═════ DATA SEGMENT ═════

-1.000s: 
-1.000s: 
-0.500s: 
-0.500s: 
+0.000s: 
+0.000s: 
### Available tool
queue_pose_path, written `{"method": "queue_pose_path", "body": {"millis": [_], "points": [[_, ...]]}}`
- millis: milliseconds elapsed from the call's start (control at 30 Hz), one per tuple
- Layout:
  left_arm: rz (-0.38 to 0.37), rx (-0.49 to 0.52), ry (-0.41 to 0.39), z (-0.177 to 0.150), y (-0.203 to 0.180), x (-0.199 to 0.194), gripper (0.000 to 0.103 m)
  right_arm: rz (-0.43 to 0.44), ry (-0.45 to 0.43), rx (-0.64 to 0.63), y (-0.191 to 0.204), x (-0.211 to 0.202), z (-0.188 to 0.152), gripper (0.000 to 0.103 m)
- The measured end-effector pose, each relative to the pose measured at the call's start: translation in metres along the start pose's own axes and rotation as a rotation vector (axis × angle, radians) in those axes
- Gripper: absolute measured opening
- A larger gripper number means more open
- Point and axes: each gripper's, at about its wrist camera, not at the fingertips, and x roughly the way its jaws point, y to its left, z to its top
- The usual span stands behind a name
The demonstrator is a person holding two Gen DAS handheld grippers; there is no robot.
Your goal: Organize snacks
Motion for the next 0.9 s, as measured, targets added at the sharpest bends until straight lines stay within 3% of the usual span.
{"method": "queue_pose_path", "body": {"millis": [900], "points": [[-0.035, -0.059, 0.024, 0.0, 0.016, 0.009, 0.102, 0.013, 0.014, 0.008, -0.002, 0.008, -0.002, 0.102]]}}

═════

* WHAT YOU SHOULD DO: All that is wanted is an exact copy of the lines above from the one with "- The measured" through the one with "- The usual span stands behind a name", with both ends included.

* OUTPUT OF THE TASK:
- The measured end-effector pose, each relative to the pose measured at the call's start: translation in metres along the start pose's own axes and rotation as a rotation vector (axis × angle, radians) in those axes
- Gripper: absolute measured opening
- A larger gripper number means more open
- Point and axes: each gripper's, at about its wrist camera, not at the fingertips, and x roughly the way its jaws point, y to its left, z to its top
- The usual span stands behind a name

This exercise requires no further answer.